* Task directions
Output the entire listing below exactly as it stands.

◇ ◇ ◇ ◇ ◇

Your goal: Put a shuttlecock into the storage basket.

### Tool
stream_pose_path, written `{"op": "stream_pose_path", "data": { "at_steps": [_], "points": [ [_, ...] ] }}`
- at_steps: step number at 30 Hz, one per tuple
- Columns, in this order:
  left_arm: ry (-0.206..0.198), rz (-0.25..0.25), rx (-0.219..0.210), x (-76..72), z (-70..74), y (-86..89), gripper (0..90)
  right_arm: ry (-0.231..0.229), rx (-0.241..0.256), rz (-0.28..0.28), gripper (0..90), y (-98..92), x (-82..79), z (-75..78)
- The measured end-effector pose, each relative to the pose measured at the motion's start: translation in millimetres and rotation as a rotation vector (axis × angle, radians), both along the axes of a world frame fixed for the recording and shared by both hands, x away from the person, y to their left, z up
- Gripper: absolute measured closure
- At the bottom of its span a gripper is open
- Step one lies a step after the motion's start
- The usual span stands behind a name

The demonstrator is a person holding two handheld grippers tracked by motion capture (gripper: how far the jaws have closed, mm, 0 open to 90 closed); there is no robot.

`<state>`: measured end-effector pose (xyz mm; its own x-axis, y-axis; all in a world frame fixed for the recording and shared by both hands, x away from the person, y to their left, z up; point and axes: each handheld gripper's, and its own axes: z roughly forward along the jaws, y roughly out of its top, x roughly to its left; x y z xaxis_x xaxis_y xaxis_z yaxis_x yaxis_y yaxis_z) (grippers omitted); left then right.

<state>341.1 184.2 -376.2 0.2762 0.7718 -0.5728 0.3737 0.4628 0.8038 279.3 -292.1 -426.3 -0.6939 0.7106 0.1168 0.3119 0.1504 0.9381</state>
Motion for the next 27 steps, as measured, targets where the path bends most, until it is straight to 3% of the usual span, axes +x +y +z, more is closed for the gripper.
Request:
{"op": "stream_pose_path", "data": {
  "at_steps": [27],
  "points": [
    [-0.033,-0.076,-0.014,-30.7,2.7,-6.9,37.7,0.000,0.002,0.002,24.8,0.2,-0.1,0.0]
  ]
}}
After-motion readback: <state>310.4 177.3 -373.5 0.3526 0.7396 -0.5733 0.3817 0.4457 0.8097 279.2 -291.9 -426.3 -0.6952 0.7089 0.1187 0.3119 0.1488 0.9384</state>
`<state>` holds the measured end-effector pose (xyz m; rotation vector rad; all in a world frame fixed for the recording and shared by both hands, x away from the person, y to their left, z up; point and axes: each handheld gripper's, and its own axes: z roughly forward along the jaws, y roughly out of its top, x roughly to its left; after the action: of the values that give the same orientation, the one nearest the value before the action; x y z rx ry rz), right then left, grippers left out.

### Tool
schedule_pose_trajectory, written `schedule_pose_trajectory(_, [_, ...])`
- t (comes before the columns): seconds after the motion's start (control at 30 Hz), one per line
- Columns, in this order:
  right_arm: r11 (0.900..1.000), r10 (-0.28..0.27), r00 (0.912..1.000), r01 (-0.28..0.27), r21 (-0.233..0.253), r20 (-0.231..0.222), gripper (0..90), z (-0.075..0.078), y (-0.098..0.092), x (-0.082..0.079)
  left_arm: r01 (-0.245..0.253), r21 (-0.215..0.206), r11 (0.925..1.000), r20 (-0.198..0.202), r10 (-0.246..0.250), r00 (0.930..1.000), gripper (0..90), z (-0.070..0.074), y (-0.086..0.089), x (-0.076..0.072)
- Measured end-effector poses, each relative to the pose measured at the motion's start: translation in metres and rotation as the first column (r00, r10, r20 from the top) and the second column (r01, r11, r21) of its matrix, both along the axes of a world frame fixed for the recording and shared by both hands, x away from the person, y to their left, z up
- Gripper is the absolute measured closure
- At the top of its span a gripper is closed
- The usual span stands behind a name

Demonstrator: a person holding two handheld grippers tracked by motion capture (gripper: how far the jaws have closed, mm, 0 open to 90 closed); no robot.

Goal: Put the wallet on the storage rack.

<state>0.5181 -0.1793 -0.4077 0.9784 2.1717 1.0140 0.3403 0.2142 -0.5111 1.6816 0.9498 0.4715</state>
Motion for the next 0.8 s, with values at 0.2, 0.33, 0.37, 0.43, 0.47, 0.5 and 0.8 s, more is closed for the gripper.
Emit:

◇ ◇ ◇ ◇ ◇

* Output below
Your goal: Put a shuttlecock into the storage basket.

### Tool
stream_pose_path, written `{"op": "stream_pose_path", "data": { "at_steps": [_], "points": [ [_, ...] ] }}`
- at_steps: step number at 30 Hz, one per tuple
- Columns, in this order:
  left_arm: ry (-0.206..0.198), rz (-0.25..0.25), rx (-0.219..0.210), x (-76..72), z (-70..74), y (-86..89), gripper (0..90)
  right_arm: ry (-0.231..0.229), rx (-0.241..0.256), rz (-0.28..0.28), gripper (0..90), y (-98..92), x (-82..79), z (-75..78)
- The measured end-effector pose, each relative to the pose measured at the motion's start: translation in millimetres and rotation as a rotation vector (axis × angle, radians), both along the axes of a world frame fixed for the recording and shared by both hands, x away from the person, y to their left, z up
- Gripper: absolute measured closure
- At the bottom of its span a gripper is open
- Step one lies a step after the motion's start
- The usual span stands behind a name

The demonstrator is a person holding two handheld grippers tracked by motion capture (gripper: how far the jaws have closed, mm, 0 open to 90 closed); there is no robot.

`<state>`: measured end-effector pose (xyz mm; its own x-axis, y-axis; all in a world frame fixed for the recording and shared by both hands, x away from the person, y to their left, z up; point and axes: each handheld gripper's, and its own axes: z roughly forward along the jaws, y roughly out of its top, x roughly to its left; x y z xaxis_x xaxis_y xaxis_z yaxis_x yaxis_y yaxis_z) (grippers omitted); left then right.

<state>341.1 184.2 -376.2 0.2762 0.7718 -0.5728 0.3737 0.4628 0.8038 279.3 -292.1 -426.3 -0.6939 0.7106 0.1168 0.3119 0.1504 0.9381</state>
Motion for the next 27 steps, as measured, targets where the path bends most, until it is straight to 3% of the usual span, axes +x +y +z, more is closed for the gripper.
Request:
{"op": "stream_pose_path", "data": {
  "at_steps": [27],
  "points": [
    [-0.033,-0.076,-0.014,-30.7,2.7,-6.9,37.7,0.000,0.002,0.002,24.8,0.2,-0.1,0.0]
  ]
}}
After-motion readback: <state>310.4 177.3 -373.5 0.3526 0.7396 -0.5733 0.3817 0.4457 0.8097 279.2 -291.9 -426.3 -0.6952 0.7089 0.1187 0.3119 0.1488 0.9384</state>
`<state>` holds the measured end-effector pose (xyz m; rotation vector rad; all in a world frame fixed for the recording and shared by both hands, x away from the person, y to their left, z up; point and axes: each handheld gripper's, and its own axes: z roughly forward along the jaws, y roughly out of its top, x roughly to its left; after the action: of the values that give the same orientation, the one nearest the value before the action; x y z rx ry rz), right then left, grippers left out.

### Tool
schedule_pose_trajectory, written `schedule_pose_trajectory(_, [_, ...])`
- t (comes before the columns): seconds after the motion's start (control at 30 Hz), one per line
- Columns, in this order:
  right_arm: r11 (0.900..1.000), r10 (-0.28..0.27), r00 (0.912..1.000), r01 (-0.28..0.27), r21 (-0.233..0.253), r20 (-0.231..0.222), gripper (0..90), z (-0.075..0.078), y (-0.098..0.092), x (-0.082..0.079)
  left_arm: r01 (-0.245..0.253), r21 (-0.215..0.206), r11 (0.925..1.000), r20 (-0.198..0.202), r10 (-0.246..0.250), r00 (0.930..1.000), gripper (0..90), z (-0.070..0.074), y (-0.086..0.089), x (-0.076..0.072)
- Measured end-effector poses, each relative to the pose measured at the motion's start: translation in metres and rotation as the first column (r00, r10, r20 from the top) and the second column (r01, r11, r21) of its matrix, both along the axes of a world frame fixed for the recording and shared by both hands, x away from the person, y to their left, z up
- Gripper is the absolute measured closure
- At the top of its span a gripper is closed
- The usual span stands behind a name

Demonstrator: a person holding two handheld grippers tracked by motion capture (gripper: how far the jaws have closed, mm, 0 open to 90 closed); no robot.

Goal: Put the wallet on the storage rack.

<state>0.5181 -0.1793 -0.4077 0.9784 2.1717 1.0140 0.3403 0.2142 -0.5111 1.6816 0.9498 0.4715</state>
Motion for the next 0.8 s, with values at 0.2, 0.33, 0.37, 0.43, 0.47, 0.5 and 0.8 s, more is closed for the gripper.
Emit:

This exercise requires no further response.